List every line below containing "pink".

┌────────

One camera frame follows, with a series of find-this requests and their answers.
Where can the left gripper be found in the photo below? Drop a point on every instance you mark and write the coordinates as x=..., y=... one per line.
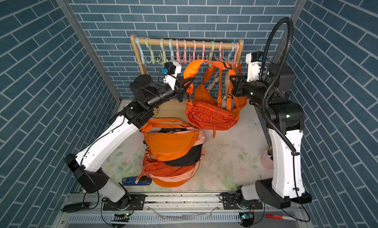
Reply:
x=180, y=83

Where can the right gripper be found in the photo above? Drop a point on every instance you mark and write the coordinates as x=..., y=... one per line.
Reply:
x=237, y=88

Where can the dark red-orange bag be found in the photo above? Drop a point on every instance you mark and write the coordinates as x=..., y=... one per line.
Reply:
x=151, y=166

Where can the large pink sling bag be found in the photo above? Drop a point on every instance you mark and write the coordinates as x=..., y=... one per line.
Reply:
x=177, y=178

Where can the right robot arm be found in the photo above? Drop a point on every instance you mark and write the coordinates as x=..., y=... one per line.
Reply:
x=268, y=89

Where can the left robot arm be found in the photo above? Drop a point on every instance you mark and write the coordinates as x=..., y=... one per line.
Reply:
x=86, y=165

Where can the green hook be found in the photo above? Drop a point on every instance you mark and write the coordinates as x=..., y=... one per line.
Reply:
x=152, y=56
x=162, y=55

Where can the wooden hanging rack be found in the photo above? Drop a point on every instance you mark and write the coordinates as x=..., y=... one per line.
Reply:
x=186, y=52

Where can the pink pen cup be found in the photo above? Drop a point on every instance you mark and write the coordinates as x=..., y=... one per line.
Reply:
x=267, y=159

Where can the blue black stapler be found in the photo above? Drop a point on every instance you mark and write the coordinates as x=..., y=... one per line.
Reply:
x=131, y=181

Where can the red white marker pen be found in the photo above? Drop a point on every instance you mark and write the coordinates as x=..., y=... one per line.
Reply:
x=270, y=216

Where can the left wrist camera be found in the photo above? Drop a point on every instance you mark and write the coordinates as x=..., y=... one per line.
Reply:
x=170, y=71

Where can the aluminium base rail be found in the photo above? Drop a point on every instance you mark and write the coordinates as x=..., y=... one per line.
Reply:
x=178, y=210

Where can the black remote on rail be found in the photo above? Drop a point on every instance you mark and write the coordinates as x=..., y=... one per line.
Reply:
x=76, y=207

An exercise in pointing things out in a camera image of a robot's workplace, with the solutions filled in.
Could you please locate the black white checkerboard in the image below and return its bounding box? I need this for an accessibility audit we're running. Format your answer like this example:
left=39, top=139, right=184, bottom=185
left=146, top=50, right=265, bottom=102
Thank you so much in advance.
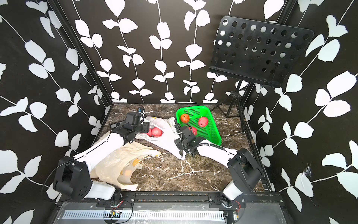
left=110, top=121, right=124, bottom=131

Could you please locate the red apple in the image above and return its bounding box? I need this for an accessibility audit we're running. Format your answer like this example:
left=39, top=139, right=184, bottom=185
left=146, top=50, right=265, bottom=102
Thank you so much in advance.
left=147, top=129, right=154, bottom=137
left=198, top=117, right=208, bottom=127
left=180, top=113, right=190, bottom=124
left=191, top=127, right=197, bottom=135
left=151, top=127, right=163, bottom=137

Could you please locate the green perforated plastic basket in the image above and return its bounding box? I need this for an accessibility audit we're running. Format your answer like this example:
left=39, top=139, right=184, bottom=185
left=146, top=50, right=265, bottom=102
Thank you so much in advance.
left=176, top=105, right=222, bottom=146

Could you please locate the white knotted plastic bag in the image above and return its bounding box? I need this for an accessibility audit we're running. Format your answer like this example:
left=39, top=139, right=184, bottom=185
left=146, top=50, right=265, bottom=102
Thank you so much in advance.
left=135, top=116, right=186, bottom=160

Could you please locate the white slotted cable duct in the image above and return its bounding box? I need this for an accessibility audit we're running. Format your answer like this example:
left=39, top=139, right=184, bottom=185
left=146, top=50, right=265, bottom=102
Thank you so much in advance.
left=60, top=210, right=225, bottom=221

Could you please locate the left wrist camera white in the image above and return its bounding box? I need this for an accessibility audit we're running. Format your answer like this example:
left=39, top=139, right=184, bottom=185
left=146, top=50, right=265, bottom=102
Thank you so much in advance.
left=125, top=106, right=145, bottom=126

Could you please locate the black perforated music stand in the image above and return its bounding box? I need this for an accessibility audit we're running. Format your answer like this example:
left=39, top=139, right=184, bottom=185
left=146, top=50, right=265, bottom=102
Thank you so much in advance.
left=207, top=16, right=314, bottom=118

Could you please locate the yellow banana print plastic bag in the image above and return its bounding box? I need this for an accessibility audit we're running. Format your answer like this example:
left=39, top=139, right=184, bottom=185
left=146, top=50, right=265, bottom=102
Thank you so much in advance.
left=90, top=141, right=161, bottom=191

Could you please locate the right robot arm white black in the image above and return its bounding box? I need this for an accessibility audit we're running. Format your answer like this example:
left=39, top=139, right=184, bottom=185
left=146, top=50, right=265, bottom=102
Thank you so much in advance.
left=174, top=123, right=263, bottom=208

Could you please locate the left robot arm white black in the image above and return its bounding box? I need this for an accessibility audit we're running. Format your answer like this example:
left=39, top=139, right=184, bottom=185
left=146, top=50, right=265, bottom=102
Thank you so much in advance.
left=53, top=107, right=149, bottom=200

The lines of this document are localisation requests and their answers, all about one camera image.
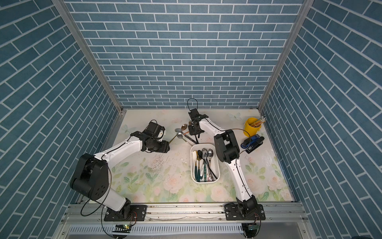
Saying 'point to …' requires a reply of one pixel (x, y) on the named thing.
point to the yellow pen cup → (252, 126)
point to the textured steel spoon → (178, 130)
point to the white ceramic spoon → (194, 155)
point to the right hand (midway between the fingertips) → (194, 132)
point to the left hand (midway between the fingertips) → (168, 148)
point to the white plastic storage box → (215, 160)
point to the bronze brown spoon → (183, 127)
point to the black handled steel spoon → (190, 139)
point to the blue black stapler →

└────────

> ANSWER TO THIS TASK
Where can the large pink sling bag be found in the photo above? Drop a point on every instance you mark and write the coordinates as x=..., y=... one per line.
Where can the pink pen cup be found in the photo above? Drop a point on every instance you mark and write the coordinates as x=..., y=... one per line.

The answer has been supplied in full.